— Your instructions —
In the listing that follows, the range to quote begins at the line that has "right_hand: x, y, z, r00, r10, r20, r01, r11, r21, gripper" and ends after the line that has "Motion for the"; quote it verbatim and add nothing.

— Data extract —

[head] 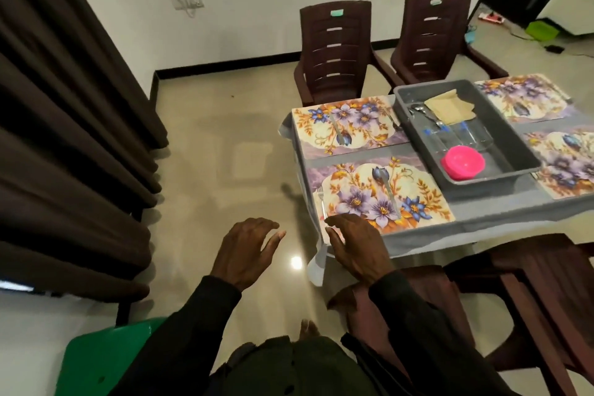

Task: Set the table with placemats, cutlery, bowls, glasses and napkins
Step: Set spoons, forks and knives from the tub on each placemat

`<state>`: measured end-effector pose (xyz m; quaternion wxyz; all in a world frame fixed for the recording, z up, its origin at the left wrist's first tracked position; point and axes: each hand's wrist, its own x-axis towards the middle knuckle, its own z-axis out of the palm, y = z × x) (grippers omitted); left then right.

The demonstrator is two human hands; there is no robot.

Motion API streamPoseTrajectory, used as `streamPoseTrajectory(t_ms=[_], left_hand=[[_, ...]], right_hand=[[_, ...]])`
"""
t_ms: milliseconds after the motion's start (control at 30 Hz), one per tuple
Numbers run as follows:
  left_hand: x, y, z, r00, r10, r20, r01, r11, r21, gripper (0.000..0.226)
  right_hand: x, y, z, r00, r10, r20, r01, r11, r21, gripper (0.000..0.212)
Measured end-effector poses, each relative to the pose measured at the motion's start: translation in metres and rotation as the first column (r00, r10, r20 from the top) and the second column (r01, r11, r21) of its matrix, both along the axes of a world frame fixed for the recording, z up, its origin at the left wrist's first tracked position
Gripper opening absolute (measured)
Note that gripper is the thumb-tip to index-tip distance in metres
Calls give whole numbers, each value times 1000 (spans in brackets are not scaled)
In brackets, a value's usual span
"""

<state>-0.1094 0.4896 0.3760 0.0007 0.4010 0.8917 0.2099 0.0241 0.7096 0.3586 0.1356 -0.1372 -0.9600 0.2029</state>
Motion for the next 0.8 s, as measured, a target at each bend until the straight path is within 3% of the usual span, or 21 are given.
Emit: streamPoseTrajectory(t_ms=[267,400,600,800], left_hand=[[-87,84,-10,972,-236,0,236,970,53,21],[-140,131,-19,930,-367,-3,366,929,61,19],[-220,199,-12,829,-559,5,555,824,110,23],[-280,254,-2,762,-645,46,639,762,106,29]], right_hand=[[-43,46,-8,981,-181,63,182,983,-7,25],[-72,66,-9,949,-300,99,302,953,-8,29],[-118,86,2,834,-542,100,548,835,-45,35],[-143,98,6,705,-707,46,709,704,-44,42]])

— Answer space —
  right_hand: x, y, z, r00, r10, r20, r01, r11, r21, gripper (0.000..0.212)
Measured end-effector poses, each relative to the pose measured at the motion's start: translation in metres and rotation as the first column (r00, r10, r20 from the top) and the second column (r01, r11, r21) of its matrix, both along the axes of a world frame fixed for the recording, z up, its origin at the left wrist's first tracked position
Gripper opening absolute (measured)
Note that gripper is the thumb-tip to index-tip distance in metres
Calls give whole numbers, each value times 1000 (spans in brackets are not scaled)
In brackets, a value's usual span
"""

<state>-0.1094 0.4896 0.3760 0.0007 0.4010 0.8917 0.2099 0.0241 0.7096 0.3586 0.1356 -0.1372 -0.9600 0.2029</state>
Motion for the next 0.8 s, as measured, a target at each bend until the straight path is within 3% of the usual span, or 21 are given.

This finishes the answer to the exercise.